Wednesday, October 26, 2016

Golden ratio, Fibonacci numbers, and sums of squares

Today in my Foundations of Arithmetic class we talked a bit about the Golden Ratio. This is a nice number that appears in many places in mathematics, art, and nature!

The defining property of the Golden Ratio is a self-replicating quality of rectangles: We say that a rectangle has a Golden Ratio, or that its dimensions are in a Golden Ratio if after taking away the biggest square possible, the remaining rectangle is proportional to the original one.

This means that a rectangle like above will satisfy this condition if
$$\frac{a+b}{a}=\frac{a}{b}\,.$$

Having this property means in particular that it is possible to carry out this trick forever, that is, since the leftover rectangle is similar to the original one, it is possible to take another square out and have a smaller leftover rectangle which is similar to the original one. Then, the process can be applied once more, and once again, indefinitely.

This recursion does not hold for other ratios. For example, if the ratio between the dimensions is rational, this process actually ends.

For example, for a rectangle with dimensions $11\times 19$ we have that the process ends after 7 iterations

That is, after 7 times we had no leftover rectangle! The light blue $1\times 1$ leftover was a square already, so it is not possible to repeat the process. This happens because $\frac{19}{11}$ is a rational number. In the case of the golden ratio, it is an irrational number,

$$\phi=\frac{1+\sqrt{5}}{2}\,,$$

so we can never finish the process, as there will always be a leftover rectangle. A nice pattern arises when performing this procedure which is surprisingly related to continued fractions. For the ratio $11\times19$ we have that its simple continued fraction expansion is

$$\frac{19}{11}=1+\cfrac{1}{1+\cfrac{1}{2+\cfrac{1}{1+\cfrac{1}{2}}}}\,,$$

or

$$\frac{19}{11}=[1;1,2,1,2]\,.$$

Notice that there is 1 $11\times 11$ square, 1 $8\times 8$ square, 2 $3\times 3$ squares, 1 $2\times 2$ square, and 2 $1\times 1$ square, the same as the continued fraction coefficients!

Looking at this more geometrically, the continuous fraction expansion tells a way to write down the area of the rectangle as a sum of squares, that is,

$$11\times 19=209=11^2+8^2+3^2+3^2+2^2+1^2+1^2\,.$$

This is also true if the dimensions of the rectangle are commensurable, were the coefficients of the continued fraction indicates the number of times a certain square is repeated. If we have a rectangle with dimensions $p\times q$ with $p/q$ is rational. Then these squares will have dimensions that are of the type $d=np-mq$ with $n,m$ natural numbers.
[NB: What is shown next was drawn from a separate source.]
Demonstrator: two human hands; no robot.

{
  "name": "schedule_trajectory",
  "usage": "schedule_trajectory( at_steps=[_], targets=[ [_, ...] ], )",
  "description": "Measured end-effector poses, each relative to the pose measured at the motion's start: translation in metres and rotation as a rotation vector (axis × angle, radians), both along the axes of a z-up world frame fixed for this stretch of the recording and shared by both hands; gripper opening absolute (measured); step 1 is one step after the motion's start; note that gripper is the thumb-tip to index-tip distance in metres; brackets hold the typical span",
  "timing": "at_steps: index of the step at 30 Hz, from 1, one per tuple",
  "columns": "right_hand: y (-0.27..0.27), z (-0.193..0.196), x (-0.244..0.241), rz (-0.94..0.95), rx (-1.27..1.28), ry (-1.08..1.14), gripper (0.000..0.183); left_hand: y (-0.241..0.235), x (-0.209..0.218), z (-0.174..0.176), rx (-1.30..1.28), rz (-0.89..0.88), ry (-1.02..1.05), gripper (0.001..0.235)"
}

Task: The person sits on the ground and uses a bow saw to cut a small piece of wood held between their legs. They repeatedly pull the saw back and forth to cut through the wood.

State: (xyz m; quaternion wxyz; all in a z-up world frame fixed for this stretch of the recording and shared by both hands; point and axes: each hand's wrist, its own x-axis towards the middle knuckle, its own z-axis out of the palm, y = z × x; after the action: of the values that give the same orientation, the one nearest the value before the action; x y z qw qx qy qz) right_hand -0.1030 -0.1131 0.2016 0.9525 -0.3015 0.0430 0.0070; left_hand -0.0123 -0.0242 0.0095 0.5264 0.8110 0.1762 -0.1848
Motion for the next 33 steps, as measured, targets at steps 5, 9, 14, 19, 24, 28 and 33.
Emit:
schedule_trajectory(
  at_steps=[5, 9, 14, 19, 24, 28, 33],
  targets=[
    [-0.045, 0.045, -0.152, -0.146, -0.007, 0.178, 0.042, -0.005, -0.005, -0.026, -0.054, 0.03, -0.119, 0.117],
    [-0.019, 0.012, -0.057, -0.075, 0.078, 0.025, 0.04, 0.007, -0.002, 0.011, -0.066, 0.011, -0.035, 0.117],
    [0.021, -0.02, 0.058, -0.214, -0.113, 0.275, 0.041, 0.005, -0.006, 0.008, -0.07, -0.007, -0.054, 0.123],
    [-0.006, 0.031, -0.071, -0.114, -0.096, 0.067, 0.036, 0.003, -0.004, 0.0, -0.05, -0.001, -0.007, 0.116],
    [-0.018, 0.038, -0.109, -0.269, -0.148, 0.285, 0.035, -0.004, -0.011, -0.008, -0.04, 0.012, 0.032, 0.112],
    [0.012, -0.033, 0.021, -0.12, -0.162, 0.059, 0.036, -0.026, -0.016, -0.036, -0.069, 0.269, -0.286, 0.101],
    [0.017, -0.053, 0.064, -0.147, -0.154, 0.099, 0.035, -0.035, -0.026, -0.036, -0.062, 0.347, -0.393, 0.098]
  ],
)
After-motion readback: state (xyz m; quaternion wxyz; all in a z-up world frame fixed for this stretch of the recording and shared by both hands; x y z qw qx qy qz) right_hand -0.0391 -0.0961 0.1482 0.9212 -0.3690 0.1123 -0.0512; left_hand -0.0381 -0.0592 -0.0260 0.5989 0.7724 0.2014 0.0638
In the case of a rectangle with dimensions $\phi\times 1$ this process gives

$$\phi=1^2+(\phi-1)^2+(2-\phi)^2+(2\phi-3)^2+\dots\,,$$

which, not surprisingly enough, can be written using Fibonacci numbers

$$\phi=\sum_{n=0}^\infty \left(F_n \phi-F_{n+1}\right)^2\,.$$

In general, for any real $x>1$ we can do this trick. Let the continued fraction of $x$ be given by

$$x=[a_0;a_1,a_2,a_3,\dots]\,,$$

then we have that considering a rectangle with dimensions $1\times x$ gives a square decomposition

$$x=\sum_{n=0}^\infty a_0(b_n x-c_n)^2\,,$$

which is finite if and only if $x$ is rational. An interesting problem would be to study the properties of the sequences $\{b_n\}$ and $\{c_n\}$, but I'll leave that for another time.